Kehlsteinhaus (Eagle’s Nest)

Punto panoramico con vista a 360° e storia contemporanea a 1.834 m

Indirizzo

Kehlstein, 83471 Berchtesgaden; Busabfahrt: Parkplatz Obersalzberg, Salzbergstraße 45

GPS

47.6114, 13.0420

Indirizzo

Kehlstein, 83471 Berchtesgaden; Busabfahrt: Parkplatz Obersalzberg, Salzbergstraße 45

GPS

47.6114, 13.0420

Ex edificio di rappresentanza dell’epoca nazista (costruito nel 1937-1938) situato sul Kehlstein, che oggi funge da ristorante e offre un’ampia vista sulle Alpi di Berchtesgaden.

In evidenza

  • Vista panoramica sul Berchtesgadener Land, sul Watzmann e sull’Untersberg
  • Salita lungo la spettacolare Kehlsteinstraße con autobus speciali
  • Storico ascensore in ottone attraverso la galleria nella roccia
  • Confronto obiettivo con la storia del nazismo all’Obersalzberg
  • Ristorante e caffè nell’edificio storico

Buono a sapersi

Altitudine ca. 1.834 m s.l.m.
Periodo di costruzione 1937–1938
Architetto Roderich Fick
Kehlsteinstraße 6,5 km, percorribile solo con autobus speciali
Ascensore ascensore in ottone attraverso una galleria lunga 124 m, corsa ca. 41 secondi
Aperto al pubblico dal 1952

Informazioni pratiche

Come arrivare: In auto fino al parcheggio Obersalzberg o con i mezzi pubblici (bus 838 dalla stazione di Berchtesgaden), poi navetta obbligatoria della linea Kehlstein; i veicoli privati non sono ammessi sulla Kehlsteinstraße.

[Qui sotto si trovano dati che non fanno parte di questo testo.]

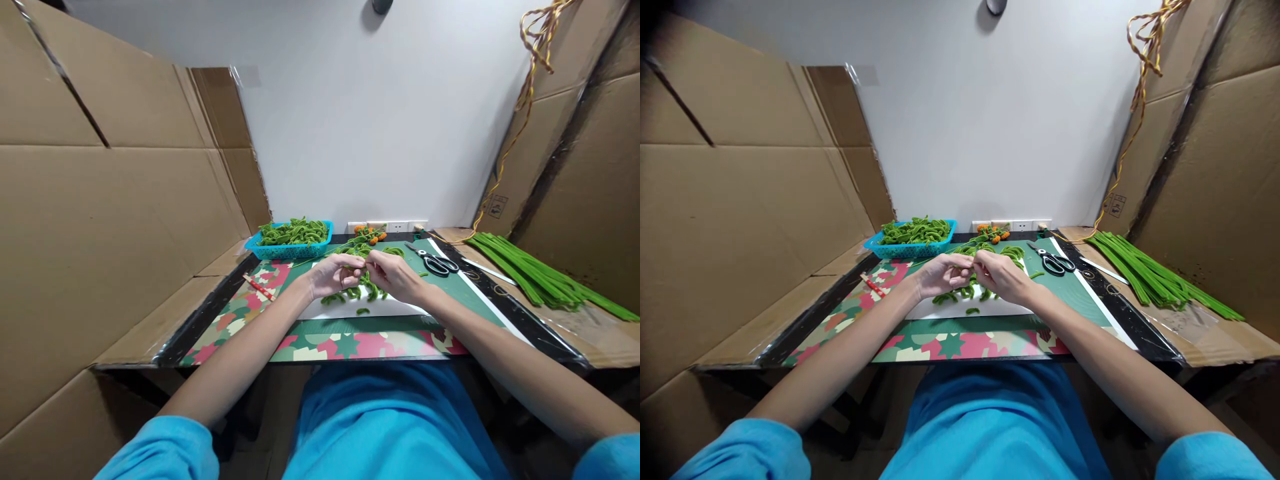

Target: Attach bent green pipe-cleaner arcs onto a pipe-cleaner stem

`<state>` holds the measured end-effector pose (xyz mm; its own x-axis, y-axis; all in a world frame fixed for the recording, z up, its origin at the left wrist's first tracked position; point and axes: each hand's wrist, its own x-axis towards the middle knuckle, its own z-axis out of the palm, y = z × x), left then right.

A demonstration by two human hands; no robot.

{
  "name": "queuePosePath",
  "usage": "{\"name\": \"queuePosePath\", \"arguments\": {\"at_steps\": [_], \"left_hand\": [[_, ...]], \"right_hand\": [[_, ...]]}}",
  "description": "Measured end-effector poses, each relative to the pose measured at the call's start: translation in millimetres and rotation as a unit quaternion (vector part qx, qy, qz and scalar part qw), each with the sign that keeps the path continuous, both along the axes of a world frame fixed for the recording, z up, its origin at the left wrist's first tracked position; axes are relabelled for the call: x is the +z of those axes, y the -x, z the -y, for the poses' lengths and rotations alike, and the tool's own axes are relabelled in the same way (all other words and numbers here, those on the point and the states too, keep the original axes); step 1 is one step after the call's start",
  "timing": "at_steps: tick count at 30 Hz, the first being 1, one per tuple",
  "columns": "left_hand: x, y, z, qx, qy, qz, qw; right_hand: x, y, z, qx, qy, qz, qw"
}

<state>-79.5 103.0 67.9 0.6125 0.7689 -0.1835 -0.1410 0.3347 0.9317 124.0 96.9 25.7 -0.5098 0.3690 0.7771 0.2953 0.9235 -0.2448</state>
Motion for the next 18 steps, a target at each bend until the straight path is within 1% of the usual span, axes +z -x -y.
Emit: {"name": "queuePosePath", "arguments": {"at_steps": [3, 6, 10, 13, 16, 18], "left_hand": [[1.1, 0.6, 0.1, -0.005, -0.008, -0.001, 1.0], [2.8, -1.2, 0.7, -0.006, -0.028, 0.0, 1.0], [5.8, -7.4, 3.2, 0.035, -0.078, -0.003, 0.996], [6.9, -11.2, 4.6, 0.048, -0.114, 0.0, 0.992], [4.9, -11.4, 3.7, 0.038, -0.122, 0.012, 0.992], [2.0, -10.2, 2.2, 0.017, -0.118, 0.006, 0.993]], "right_hand": [[1.1, 0.4, -0.3, 0.005, -0.016, -0.005, 1.0], [2.2, -2.5, -1.5, -0.011, -0.022, 0.006, 1.0], [3.3, -8.6, -3.7, -0.039, -0.02, 0.017, 0.999], [2.9, -9.8, -3.9, -0.046, -0.012, -0.002, 0.999], [1.8, -8.1, -2.4, -0.054, 0.005, -0.024, 0.998], [1.4, -7.4, -1.1, -0.059, 0.015, -0.03, 0.998]]}}
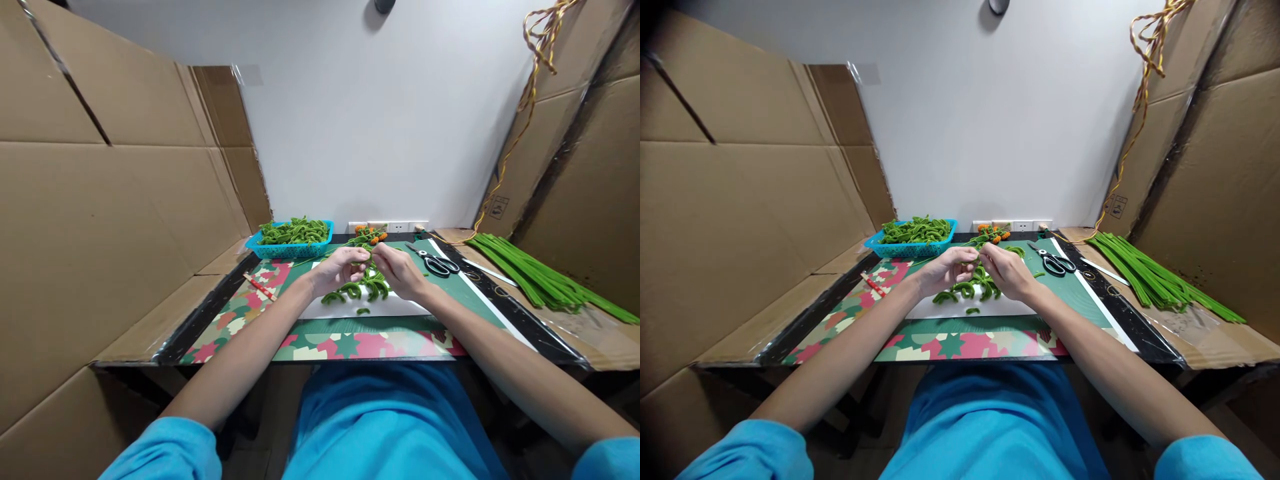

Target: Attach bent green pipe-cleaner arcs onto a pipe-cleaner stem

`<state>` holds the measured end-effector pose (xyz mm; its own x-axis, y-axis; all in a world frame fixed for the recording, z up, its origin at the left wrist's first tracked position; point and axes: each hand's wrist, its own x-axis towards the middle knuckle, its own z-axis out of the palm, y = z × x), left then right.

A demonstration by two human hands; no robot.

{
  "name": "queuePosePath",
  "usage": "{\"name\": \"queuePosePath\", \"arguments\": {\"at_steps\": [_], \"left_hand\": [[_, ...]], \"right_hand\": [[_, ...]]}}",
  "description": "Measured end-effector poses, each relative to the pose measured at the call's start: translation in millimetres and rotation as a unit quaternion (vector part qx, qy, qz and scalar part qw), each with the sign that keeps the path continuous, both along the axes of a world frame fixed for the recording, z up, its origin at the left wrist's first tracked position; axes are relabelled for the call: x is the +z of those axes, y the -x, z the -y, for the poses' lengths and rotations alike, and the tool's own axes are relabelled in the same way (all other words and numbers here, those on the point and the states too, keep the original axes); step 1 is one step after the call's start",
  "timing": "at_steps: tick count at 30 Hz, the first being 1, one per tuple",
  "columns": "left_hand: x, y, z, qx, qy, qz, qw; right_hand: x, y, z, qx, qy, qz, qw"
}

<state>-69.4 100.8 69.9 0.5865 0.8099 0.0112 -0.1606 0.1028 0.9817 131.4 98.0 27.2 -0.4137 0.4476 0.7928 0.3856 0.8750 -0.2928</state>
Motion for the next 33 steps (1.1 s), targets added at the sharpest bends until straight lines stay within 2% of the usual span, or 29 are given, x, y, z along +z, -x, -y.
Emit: {"name": "queuePosePath", "arguments": {"at_steps": [3, 7, 10, 15, 18, 20, 22, 25, 27, 28, 30, 33], "left_hand": [[-4.6, 1.3, -2.1, -0.022, 0.003, -0.018, 1.0], [-7.4, -0.4, -2.0, -0.012, -0.004, -0.011, 1.0], [-6.9, -2.6, -0.5, -0.002, -0.01, -0.013, 1.0], [-5.7, -5.4, 1.7, 0.044, -0.042, 0.014, 0.998], [-7.0, -7.0, 1.8, 0.079, -0.08, 0.021, 0.993], [-8.8, -7.5, 0.8, 0.099, -0.112, 0.016, 0.989], [-10.2, -7.1, -0.8, 0.12, -0.162, -0.003, 0.98], [-10.8, -4.5, -1.4, 0.144, -0.273, -0.066, 0.949], [-10.8, -2.1, 0.1, 0.158, -0.373, -0.12, 0.906], [-11.0, -1.0, 1.3, 0.163, -0.422, -0.148, 0.879], [-12.1, 1.1, 3.1, 0.167, -0.499, -0.207, 0.825], [-13.7, 3.8, 2.4, 0.151, -0.549, -0.289, 0.77]], "right_hand": [[0.9, -1.6, 1.1, -0.004, -0.006, -0.003, 1.0], [3.3, -4.6, 0.9, -0.009, -0.035, 0.005, 0.999], [4.3, -2.7, 0.9, -0.006, -0.028, -0.007, 1.0], [9.5, 4.9, 3.6, -0.004, 0.076, -0.084, 0.994], [13.9, 7.2, 4.7, 0.024, 0.143, -0.112, 0.983], [15.6, 7.7, 4.4, 0.057, 0.198, -0.136, 0.969], [16.2, 7.6, 3.6, 0.106, 0.283, -0.172, 0.938], [16.6, 6.7, 2.4, 0.192, 0.434, -0.221, 0.852], [16.6, 6.1, 1.7, 0.218, 0.505, -0.233, 0.802], [16.5, 5.9, 1.2, 0.22, 0.524, -0.236, 0.788], [15.7, 5.6, -0.2, 0.207, 0.542, -0.241, 0.778], [14.0, 4.8, -3.9, 0.195, 0.559, -0.251, 0.766]]}}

Periodo migliore: Stagione ca. da metà maggio a fine ottobre; chiuso in inverno. Giornate limpide per la vista.

Durata: Mezza giornata incl. andata e ritorno, vista e sosta

Costi: Biglietto bus linea Kehlstein a pagamento (tariffa da verificare); ascensore incluso nel biglietto

Consigli:

  • Assicurarsi i biglietti del bus possibilmente in anticipo, rispettare l’orario fisso di ritorno
  • Portare abiti caldi, in cima fa decisamente più fresco
  • Visitare prima la Documentazione Obersalzberg per l’inquadramento storico

Contesto e storia

Il Kehlsteinhaus troneggia a quasi 1.800 metri di quota su uno scosceso cocuzzolo roccioso sopra l’Obersalzberg e deve la sua cupa fama alla storia del XX secolo. L’edificio in pietra, ispirato a un rifugio di montagna, fu eretto alla fine degli anni Trenta per volere di Martin Bormann e consegnato nel 1939 ad Adolf Hitler, a cui serviva come luogo di rappresentanza. Nei Paesi anglofoni si affermò rapidamente il nome “Eagle’s Nest”, che resta fino a oggi, mentre gli abitanti del luogo parlano semplicemente del Kehlstein.

Rimane notevole soprattutto la prestazione ingegneristica dell’accesso: una strada audacemente fatta saltare nella roccia si snoda attraverso più gallerie fino a un parcheggio, da cui un ascensore dorato in ottone, attraverso un pozzo scavato verticalmente nella montagna, conduce direttamente nell’edificio, una costruzione completata in circa un solo anno. A differenza della maggior parte degli impianti nazisti dell’Obersalzberg, fatti saltare e distrutti dopo la guerra, il Kehlsteinhaus superò i bombardamenti quasi intatto e funge oggi da ristorante per escursionisti con annesso luogo di documentazione e memoria. La vista spazia lontano sul Berchtesgadener Land fino all’Untersberg e nelle Alpi di Salisburgo, un panorama che fa risplendere il luogo in strano contrasto con il suo passato.